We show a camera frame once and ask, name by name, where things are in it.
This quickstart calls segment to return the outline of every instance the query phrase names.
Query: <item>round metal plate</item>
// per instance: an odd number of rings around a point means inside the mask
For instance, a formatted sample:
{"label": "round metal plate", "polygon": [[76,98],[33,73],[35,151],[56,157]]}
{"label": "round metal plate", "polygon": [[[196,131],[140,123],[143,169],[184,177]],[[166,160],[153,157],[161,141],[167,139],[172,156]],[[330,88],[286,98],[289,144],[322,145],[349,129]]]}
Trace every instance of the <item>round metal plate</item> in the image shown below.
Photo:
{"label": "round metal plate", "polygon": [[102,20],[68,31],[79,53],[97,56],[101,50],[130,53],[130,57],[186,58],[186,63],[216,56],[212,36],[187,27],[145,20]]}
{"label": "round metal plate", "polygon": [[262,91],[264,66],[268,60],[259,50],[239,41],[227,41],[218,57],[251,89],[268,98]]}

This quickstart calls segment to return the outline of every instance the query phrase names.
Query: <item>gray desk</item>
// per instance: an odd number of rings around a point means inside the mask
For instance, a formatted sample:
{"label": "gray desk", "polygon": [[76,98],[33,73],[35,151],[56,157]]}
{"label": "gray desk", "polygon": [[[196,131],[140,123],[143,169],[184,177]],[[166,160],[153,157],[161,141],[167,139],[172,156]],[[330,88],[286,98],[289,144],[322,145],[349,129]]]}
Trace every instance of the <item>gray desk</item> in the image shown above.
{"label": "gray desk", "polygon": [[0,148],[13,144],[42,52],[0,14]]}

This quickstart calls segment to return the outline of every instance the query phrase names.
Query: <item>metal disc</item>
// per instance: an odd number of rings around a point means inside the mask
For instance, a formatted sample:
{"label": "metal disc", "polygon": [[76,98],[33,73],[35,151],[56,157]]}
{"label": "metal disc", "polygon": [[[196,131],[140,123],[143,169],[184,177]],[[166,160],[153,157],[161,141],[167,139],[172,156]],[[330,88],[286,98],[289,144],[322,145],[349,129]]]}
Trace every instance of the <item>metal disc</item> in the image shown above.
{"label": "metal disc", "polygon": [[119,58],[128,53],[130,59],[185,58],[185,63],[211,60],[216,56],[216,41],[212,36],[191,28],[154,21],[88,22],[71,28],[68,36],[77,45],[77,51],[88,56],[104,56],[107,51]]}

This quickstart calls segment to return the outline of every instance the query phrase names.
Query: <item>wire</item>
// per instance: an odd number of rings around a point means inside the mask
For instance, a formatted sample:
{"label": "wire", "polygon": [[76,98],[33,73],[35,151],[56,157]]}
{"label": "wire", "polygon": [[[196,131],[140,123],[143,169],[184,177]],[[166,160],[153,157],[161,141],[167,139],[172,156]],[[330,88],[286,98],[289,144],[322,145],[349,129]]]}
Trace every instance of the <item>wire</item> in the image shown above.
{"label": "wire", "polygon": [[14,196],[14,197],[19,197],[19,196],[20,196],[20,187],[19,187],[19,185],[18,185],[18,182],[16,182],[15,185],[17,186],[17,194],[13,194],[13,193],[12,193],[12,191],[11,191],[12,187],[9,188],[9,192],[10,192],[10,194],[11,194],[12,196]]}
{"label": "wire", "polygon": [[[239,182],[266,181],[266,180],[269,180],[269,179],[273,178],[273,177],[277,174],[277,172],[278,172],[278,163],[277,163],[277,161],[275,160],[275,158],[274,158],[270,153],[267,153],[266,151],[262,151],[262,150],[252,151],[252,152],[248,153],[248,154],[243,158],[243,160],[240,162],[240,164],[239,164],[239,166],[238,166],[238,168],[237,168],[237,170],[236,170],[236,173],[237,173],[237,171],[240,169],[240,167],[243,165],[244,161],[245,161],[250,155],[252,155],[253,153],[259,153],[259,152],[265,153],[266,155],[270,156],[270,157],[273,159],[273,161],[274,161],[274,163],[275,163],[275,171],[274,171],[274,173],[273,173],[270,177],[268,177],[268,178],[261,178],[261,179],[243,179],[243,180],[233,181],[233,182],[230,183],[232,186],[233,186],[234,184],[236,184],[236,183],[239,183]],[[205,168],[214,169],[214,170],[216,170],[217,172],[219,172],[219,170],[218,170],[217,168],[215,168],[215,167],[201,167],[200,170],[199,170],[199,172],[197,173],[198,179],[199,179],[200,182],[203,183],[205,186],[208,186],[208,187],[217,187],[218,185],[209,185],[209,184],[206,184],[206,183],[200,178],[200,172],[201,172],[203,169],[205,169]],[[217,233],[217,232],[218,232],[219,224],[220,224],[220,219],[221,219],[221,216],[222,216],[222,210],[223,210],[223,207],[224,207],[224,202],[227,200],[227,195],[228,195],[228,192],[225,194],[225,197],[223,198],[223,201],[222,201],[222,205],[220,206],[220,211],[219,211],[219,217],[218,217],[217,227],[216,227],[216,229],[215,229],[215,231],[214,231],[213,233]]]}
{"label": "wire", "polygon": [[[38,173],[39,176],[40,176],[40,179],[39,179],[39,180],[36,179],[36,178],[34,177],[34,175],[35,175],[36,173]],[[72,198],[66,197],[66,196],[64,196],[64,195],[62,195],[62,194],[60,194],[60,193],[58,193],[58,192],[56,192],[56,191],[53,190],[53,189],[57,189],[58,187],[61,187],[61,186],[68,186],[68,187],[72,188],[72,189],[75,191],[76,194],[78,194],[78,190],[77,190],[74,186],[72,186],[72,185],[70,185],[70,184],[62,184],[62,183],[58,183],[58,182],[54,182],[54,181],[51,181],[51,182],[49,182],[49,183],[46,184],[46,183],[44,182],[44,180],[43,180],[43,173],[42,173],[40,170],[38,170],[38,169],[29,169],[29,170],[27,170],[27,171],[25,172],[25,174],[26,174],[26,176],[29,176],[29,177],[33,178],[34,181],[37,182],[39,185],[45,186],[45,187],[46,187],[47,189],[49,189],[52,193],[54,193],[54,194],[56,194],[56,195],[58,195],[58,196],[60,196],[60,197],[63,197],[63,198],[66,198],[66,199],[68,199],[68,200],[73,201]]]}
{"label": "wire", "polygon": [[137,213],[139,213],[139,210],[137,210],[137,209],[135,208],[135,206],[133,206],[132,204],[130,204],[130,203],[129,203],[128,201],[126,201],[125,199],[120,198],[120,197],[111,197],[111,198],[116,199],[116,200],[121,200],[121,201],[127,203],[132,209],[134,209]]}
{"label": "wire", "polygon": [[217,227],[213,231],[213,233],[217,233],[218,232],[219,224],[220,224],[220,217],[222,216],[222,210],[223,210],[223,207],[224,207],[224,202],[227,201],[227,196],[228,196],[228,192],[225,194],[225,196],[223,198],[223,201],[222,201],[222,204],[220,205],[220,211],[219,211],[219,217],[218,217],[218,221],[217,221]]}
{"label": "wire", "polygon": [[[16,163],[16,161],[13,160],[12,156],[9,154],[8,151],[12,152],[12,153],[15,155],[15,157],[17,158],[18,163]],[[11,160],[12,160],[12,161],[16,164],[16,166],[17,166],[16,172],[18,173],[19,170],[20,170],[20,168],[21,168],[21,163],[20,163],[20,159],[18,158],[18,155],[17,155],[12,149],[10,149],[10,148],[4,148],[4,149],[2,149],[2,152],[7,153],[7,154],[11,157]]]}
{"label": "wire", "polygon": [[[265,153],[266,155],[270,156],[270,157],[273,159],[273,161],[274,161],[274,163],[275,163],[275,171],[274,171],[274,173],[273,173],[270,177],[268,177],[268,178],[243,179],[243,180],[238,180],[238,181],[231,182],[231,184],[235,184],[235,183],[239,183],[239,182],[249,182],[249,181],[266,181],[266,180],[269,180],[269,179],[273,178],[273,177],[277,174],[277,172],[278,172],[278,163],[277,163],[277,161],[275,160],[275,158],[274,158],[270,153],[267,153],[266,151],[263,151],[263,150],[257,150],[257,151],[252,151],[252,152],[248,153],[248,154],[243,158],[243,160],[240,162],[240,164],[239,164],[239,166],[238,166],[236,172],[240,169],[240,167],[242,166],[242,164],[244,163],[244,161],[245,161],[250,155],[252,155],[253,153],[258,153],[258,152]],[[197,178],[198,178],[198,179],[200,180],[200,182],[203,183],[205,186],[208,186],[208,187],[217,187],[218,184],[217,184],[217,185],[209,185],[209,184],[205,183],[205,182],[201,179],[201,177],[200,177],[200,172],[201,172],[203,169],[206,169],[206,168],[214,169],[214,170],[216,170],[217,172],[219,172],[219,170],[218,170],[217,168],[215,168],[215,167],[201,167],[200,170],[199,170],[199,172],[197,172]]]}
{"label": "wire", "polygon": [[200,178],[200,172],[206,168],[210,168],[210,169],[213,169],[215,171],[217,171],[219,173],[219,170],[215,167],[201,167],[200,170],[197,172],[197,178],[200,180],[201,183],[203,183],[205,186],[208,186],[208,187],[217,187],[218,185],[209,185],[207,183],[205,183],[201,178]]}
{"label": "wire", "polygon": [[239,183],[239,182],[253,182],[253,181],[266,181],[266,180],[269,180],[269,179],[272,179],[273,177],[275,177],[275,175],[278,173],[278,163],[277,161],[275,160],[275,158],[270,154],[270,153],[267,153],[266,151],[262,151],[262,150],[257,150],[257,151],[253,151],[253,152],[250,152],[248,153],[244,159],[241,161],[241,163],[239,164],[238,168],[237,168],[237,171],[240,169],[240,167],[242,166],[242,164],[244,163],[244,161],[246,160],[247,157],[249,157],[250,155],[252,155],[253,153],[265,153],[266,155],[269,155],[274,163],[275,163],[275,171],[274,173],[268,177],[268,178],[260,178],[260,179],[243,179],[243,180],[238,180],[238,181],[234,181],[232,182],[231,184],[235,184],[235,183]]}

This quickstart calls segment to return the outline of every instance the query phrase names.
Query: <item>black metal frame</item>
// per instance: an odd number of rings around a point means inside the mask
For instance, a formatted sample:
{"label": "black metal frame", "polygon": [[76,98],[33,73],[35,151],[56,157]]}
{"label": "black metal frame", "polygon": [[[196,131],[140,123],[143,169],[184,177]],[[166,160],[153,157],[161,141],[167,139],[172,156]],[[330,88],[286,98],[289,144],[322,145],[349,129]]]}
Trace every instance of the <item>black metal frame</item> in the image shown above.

DIRECTIONS FOR THIS TASK. Copy the stretch of the records above that runs from the line with "Trace every instance of the <item>round" through the line with "Query: <item>wire</item>". Both end lines belong in the copy, and nothing else does.

SOLUTION TO THE PROBLEM.
Trace every instance of the <item>round metal plate</item> in the image shown below.
Photo:
{"label": "round metal plate", "polygon": [[102,20],[68,31],[79,53],[97,56],[101,50],[130,53],[130,57],[186,58],[186,63],[216,56],[212,36],[187,27],[145,20]]}
{"label": "round metal plate", "polygon": [[262,91],[264,66],[268,60],[259,50],[239,41],[227,41],[218,57],[251,89],[268,98]]}

This quickstart calls segment to return the outline of every instance the query phrase names.
Query: <item>gray desk</item>
// per instance: an odd number of rings around a point means inside the mask
For instance, a formatted sample:
{"label": "gray desk", "polygon": [[76,98],[33,73],[35,151],[56,157]]}
{"label": "gray desk", "polygon": [[[196,131],[140,123],[143,169],[184,177]],[[166,160],[153,157],[161,141],[167,139],[172,156]],[[330,88],[286,98],[289,144],[322,145],[349,129]]]}
Trace every instance of the <item>gray desk</item> in the image shown above.
{"label": "gray desk", "polygon": [[0,148],[13,144],[42,52],[0,14]]}

This quickstart calls segment to return the outline of every instance the query phrase names.
Query: <item>metal disc</item>
// per instance: an odd number of rings around a point means inside the mask
For instance, a formatted sample:
{"label": "metal disc", "polygon": [[76,98],[33,73],[35,151],[56,157]]}
{"label": "metal disc", "polygon": [[[196,131],[140,123],[143,169],[184,177]],[[166,160],[153,157],[161,141],[167,139],[172,156]],[[330,88],[286,98],[289,144],[322,145],[349,129]]]}
Trace every instance of the <item>metal disc</item> in the image shown above.
{"label": "metal disc", "polygon": [[119,58],[128,53],[130,59],[185,58],[185,63],[211,60],[216,56],[216,41],[212,36],[191,28],[154,21],[88,22],[71,28],[68,36],[77,45],[77,51],[88,56],[104,56],[107,51]]}

This quickstart calls segment to return the outline of every instance the query phrase names.
Query: <item>wire</item>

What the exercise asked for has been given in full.